**Source data**.

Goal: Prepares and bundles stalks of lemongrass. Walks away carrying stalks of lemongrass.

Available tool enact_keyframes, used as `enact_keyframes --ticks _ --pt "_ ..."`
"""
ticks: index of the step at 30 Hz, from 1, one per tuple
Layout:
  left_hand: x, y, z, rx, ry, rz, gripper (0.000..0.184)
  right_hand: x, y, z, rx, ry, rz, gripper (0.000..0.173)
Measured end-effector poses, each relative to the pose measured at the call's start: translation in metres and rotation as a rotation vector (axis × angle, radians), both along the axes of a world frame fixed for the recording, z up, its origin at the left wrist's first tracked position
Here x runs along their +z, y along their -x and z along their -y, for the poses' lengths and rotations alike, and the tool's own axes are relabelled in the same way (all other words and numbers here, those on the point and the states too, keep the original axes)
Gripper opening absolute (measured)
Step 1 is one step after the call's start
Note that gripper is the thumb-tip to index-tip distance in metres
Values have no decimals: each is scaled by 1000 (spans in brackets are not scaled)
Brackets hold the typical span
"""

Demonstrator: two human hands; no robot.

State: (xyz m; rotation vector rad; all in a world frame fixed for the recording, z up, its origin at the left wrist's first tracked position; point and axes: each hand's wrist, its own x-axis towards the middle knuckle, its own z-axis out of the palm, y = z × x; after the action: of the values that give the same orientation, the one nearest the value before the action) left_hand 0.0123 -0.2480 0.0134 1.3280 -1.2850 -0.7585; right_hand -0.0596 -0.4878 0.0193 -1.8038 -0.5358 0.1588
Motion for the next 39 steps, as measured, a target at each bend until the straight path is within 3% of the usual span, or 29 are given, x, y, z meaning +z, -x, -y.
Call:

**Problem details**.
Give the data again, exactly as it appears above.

**Solution for this problem**.
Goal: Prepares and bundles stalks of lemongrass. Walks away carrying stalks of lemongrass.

Available tool enact_keyframes, used as `enact_keyframes --ticks _ --pt "_ ..."`
"""
ticks: index of the step at 30 Hz, from 1, one per tuple
Layout:
  left_hand: x, y, z, rx, ry, rz, gripper (0.000..0.184)
  right_hand: x, y, z, rx, ry, rz, gripper (0.000..0.173)
Measured end-effector poses, each relative to the pose measured at the call's start: translation in metres and rotation as a rotation vector (axis × angle, radians), both along the axes of a world frame fixed for the recording, z up, its origin at the left wrist's first tracked position
Here x runs along their +z, y along their -x and z along their -y, for the poses' lengths and rotations alike, and the tool's own axes are relabelled in the same way (all other words and numbers here, those on the point and the states too, keep the original axes)
Gripper opening absolute (measured)
Step 1 is one step after the call's start
Note that gripper is the thumb-tip to index-tip distance in metres
Values have no decimals: each is scaled by 1000 (spans in brackets are not scaled)
Brackets hold the typical span
"""

Demonstrator: two human hands; no robot.

State: (xyz m; rotation vector rad; all in a world frame fixed for the recording, z up, its origin at the left wrist's first tracked position; point and axes: each hand's wrist, its own x-axis towards the middle knuckle, its own z-axis out of the palm, y = z × x; after the action: of the values that give the same orientation, the one nearest the value before the action) left_hand 0.0123 -0.2480 0.0134 1.3280 -1.2850 -0.7585; right_hand -0.0596 -0.4878 0.0193 -1.8038 -0.5358 0.1588
Motion for the next 39 steps, as measured, a target at each bend until the straight path is within 3% of the usual span, or 29 are given, x, y, z meaning +z, -x, -y.
Call:

The exercise is done, with nothing left to add.